Other types of immunotherapy to be explored at the Botton-Champalimaud Pancreatic Cancer Centre will include the infusion of so-called cytokines, proteins that provide important signals between immune cells and other cells of the body. “Certain cytokines appear to be promising for the treatment of patients with pancreatic cancer because they specifically alert immune cells to better fight against cancer cells and make them more resistant against negative signals from cancer cells”, says Markus Maeurer.
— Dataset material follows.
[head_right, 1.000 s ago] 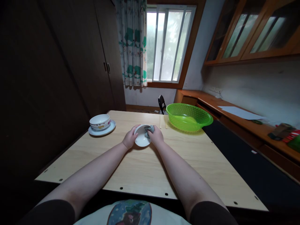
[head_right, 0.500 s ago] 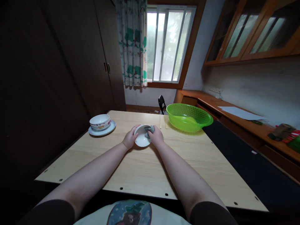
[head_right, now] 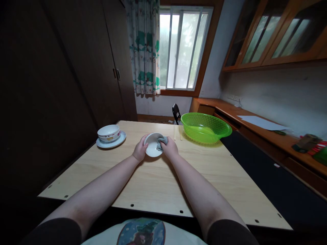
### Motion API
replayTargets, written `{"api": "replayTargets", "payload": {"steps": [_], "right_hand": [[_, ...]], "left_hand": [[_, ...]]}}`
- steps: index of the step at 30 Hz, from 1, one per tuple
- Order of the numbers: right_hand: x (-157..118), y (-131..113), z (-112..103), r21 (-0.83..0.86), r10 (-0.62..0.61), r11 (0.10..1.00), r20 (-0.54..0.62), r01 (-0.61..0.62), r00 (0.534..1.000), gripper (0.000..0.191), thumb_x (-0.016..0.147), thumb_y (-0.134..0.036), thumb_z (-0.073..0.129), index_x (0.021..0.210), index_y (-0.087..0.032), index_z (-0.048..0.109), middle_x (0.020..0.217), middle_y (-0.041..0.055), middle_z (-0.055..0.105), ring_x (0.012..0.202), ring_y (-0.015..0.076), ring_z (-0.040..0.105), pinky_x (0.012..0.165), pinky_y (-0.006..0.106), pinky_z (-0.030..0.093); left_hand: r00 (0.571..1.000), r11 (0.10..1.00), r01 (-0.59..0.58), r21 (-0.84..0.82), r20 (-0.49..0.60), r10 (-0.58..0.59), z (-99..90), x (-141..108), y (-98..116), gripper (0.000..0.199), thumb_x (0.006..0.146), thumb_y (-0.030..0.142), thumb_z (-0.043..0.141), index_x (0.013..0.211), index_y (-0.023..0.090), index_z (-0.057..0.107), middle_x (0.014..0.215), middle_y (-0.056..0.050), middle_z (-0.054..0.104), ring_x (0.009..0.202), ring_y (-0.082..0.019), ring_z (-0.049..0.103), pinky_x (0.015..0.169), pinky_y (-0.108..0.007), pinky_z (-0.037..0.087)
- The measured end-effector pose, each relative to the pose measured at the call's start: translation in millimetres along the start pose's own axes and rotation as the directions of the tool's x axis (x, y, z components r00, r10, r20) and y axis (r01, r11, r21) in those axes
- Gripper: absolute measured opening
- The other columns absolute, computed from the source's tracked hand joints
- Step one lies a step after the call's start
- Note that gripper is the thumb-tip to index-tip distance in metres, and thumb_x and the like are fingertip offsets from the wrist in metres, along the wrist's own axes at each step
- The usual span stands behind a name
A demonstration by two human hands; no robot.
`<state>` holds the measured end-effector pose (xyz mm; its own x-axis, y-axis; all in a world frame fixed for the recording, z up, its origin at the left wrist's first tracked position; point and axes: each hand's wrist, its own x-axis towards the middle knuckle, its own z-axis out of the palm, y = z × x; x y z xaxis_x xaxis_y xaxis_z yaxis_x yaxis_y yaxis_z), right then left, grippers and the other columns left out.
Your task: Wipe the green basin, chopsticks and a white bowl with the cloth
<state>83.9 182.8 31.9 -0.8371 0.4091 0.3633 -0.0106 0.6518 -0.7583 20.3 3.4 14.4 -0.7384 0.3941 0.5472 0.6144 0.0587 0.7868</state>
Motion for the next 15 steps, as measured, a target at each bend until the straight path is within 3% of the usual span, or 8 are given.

“The effective fight against pancreatic cancer requires social awareness, strategic vision, determination and resources, but also the recognition that such a global effort to fight against pancreatic cancer must be shared in multi-disciplinary partnerships”, he continues. In fact, the Botton-Champalimaud Pancreatic Cancer Centre has already developed the first strategic partnerships with other dedicated cancer centres in Asia (Shandong University, in China), Europe (Gustave Roussy Institute, in France) and in the USA (University of Pittsburgh Cancer Center). “These partnerships involve the open sharing of knowledge, clinical expertise and investments in common clinical research and clinical protocols, with the strong hope that this may be the start of a more optimistic outlook for the future of patients diagnosed with pancreatic cancer”, concludes Carlos Carvalho.
By Ana Gerschenfeld, Science Writer of the Champalimaud Foundation (with Dr. Carlos Carvalho and Prof. Markus Maeurer).